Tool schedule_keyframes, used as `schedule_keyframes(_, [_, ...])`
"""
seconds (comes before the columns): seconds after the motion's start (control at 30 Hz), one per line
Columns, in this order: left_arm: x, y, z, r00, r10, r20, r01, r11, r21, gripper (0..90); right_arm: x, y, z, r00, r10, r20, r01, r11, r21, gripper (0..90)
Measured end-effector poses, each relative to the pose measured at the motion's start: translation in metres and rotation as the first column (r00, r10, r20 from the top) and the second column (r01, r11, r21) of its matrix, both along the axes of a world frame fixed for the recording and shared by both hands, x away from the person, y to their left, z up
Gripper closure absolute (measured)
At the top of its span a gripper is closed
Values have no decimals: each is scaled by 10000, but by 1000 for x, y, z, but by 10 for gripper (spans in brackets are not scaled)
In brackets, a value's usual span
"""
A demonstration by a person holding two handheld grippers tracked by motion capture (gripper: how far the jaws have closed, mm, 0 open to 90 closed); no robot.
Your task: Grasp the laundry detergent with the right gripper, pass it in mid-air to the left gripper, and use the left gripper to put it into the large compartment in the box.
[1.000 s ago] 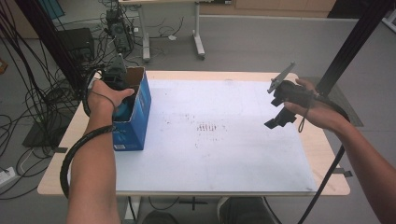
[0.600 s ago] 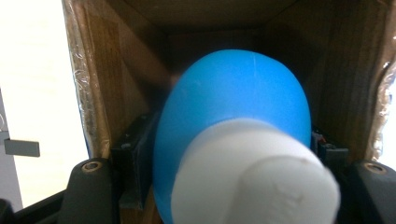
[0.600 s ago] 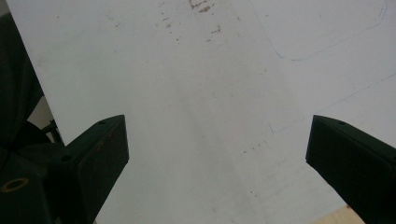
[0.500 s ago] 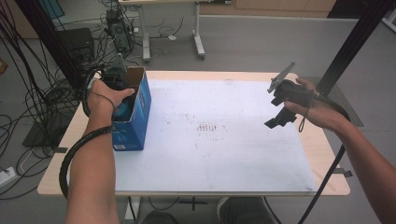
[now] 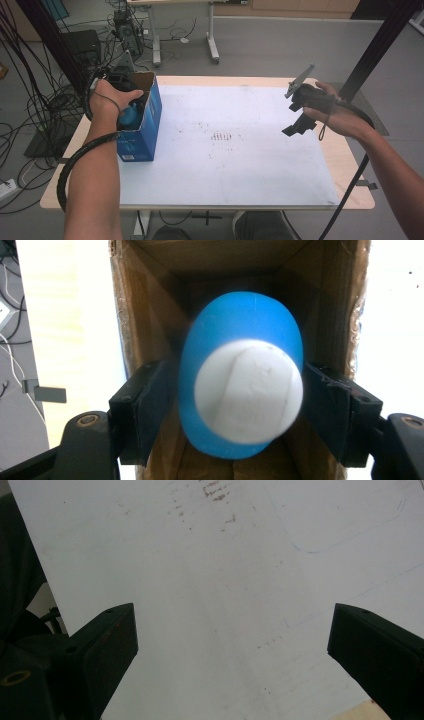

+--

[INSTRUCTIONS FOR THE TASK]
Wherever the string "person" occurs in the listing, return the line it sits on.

[TASK OUTPUT]
Measured end-effector poses, each relative to the pose measured at the motion's start: translation in metres and rotation as the first column (r00, r10, r20 from the top) and the second column (r01, r11, r21) of its matrix, both along the axes of a world frame fixed for the recording and shared by both hands, x away from the person, y to their left, z up
A demonstration by a person holding two handheld grippers tracked by motion capture (gripper: how far the jaws have closed, mm, 0 open to 90 closed); no robot.

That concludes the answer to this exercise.